Letters
Don't Blame Postal Service for P.O. Closings
The Page 1 article "Rural American Post Offices Campaign For Deliverance From Closing" (Dec. 20) wrongly blames the United States Postal Service. The article focuses on a symptom instead of the causes of neglect and abandonment of small-town USA that close post offices.
It is futile and just plain incorrect to blame the USPS or Wal-Mart when one's town post office has been closed, one's Main Street boarded up, the town's outer fringes "subdivisioned" and "strip-malled." Both the post office and corporate America merely react to a town's missed opportunities, filling in the voids where townspeople have failed to grasp the reins of their own identity and destiny.
Those who wish to continue the privilege of living in small-town USA must become savvy in microeconomics and rural sociology. Put simply, small-town dwellers must support their local retailers and service businesses. If townspeople do not support their own Main Street, post office closure is all but assured.
The price of small-town living has come to require living in one's small town, participating in one's community, cutting auto trips dramatically, garaging one's car, and walking, biking, or rollerblading to the post office!
Sue Collester
Elsah, Ill.
The article places the Postal Service between a rock and a hard place. The Postal Service is mandated to "break even" under the 1970 Reform Act, yet the same law mandates that no post office can be closed because it operates at a deficit. What business can survive with such laws? Hundreds of the post offices cited in the article don't do enough business to pay overhead, so the funds must come from other places. The majority of the people who run the Postal Service are well-intentioned, hard-working professionals attempting to do what would be impossible in the private sector. For now, at least those small towns still have their post offices - and rightly so.
Joseph R. Sontgerath
Vancouver, Wash.
Adoptive parent speaks out
The author of "Why Few Foster Kids Find Adoptive Homes" (Dec. 23) couldn't have said it better.

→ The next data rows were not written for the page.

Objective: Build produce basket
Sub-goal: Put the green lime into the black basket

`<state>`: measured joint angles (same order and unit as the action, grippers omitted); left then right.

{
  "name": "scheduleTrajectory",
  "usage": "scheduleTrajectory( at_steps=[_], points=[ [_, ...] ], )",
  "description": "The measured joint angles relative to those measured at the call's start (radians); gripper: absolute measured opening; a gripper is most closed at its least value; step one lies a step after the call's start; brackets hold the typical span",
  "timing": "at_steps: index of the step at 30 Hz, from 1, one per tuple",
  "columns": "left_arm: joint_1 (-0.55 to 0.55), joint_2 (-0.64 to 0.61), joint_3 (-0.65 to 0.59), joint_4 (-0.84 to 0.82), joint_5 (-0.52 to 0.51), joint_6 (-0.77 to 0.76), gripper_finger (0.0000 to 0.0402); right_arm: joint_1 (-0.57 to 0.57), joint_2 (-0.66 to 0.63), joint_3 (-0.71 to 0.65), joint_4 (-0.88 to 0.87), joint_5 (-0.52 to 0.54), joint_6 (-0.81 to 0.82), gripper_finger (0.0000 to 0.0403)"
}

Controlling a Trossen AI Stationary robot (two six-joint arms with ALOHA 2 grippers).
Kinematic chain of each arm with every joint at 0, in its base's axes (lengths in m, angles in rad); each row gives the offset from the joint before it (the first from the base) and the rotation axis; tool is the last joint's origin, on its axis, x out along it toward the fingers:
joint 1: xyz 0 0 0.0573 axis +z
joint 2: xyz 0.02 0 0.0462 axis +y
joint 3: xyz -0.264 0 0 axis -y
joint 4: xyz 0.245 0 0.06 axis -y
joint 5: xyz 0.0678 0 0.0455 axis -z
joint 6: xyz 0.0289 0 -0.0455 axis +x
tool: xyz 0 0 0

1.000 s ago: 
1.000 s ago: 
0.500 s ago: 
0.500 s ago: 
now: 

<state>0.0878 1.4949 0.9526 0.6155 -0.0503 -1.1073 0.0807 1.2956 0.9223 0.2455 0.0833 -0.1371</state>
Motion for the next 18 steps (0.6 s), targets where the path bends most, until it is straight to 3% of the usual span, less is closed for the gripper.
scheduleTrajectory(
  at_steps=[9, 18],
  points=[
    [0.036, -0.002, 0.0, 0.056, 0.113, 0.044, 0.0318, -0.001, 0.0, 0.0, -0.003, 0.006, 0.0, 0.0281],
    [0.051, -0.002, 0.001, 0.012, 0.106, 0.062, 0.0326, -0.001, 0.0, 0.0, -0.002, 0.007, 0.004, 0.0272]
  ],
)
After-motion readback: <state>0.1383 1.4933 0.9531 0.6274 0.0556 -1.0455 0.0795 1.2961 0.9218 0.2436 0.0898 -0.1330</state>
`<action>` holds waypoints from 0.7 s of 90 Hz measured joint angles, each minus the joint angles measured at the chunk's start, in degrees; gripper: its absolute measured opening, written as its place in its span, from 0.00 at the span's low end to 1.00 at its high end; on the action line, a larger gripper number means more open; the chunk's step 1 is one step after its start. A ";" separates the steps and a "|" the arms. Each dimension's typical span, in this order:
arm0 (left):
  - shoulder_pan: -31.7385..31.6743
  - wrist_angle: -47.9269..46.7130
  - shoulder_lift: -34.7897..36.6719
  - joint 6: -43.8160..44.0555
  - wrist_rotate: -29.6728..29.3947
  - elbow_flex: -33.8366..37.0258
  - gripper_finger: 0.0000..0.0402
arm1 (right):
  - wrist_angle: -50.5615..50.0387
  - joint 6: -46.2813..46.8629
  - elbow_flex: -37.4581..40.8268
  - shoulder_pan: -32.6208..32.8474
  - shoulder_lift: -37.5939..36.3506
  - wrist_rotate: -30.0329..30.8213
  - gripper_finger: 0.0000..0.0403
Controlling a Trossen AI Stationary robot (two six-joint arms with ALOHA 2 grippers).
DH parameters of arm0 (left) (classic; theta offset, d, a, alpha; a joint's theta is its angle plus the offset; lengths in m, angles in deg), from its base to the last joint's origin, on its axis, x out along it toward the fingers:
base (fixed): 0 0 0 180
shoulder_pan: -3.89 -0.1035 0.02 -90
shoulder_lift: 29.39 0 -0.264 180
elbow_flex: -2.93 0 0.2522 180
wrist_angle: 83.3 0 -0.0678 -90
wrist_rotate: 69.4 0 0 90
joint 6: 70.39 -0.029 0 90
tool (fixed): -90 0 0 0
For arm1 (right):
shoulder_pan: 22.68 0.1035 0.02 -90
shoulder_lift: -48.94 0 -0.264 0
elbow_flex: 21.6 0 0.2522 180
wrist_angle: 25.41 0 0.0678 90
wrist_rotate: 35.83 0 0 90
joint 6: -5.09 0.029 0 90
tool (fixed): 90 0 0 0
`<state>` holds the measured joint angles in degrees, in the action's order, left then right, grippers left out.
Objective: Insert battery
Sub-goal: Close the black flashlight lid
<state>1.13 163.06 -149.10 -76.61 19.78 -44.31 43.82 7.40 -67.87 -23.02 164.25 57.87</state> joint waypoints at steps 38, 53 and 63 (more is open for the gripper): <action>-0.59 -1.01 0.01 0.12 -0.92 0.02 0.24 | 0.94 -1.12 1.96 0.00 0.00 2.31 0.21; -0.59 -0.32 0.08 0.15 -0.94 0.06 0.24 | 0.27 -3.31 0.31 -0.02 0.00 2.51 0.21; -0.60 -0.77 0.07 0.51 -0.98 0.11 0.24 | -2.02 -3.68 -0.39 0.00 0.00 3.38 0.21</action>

I first bumped into the foster care/adoption system more than 25 years ago, adopted three children (internationally, because the system found my husband and me ineligible for local adoption as a result of already having given birth to two children and presumably being able to produce more), and founded and directed two adoption agencies for about 10 years in the '70s and '80s. Today, I am happily away from those services, but I'll forever think about the hundreds of thousands of children trapped in a system that does not, despite all protestations, have their best interest as its priority.
The US foster care system suffers from all the ills the author writes about: turf-protecting bureaucracies, money spent on administration and not on children, and this absurd notion that children in foster care must at almost all costs be returned to their birth parents - only to suffer more neglect and abuse and even death.
I cannot tell you how often I've come up against people in power whose peculiar policies keep children from having permanent, loving families. A child cannot be adopted by someone in an adjacent county, because the county that has custody of him wants to keep him available to its own residents. When he finally makes it into the state system, it's probably at least six to 12 months since he came into care. Then, in at least some states, his case must be kept there for another 12 to 18 months or so before a family in another state can be considered for adoption. And in another country? Forget it; that just doesn't happen at all!
The "recipe for reform" may sound simple, but it isn't. Families at the grass-roots level are not ignorant that there are children in foster care who should be adopted. They try and try and try. And then they give up - either not adopting at all or, if they are financially able to do so, going abroad to fulfill their adoption desires.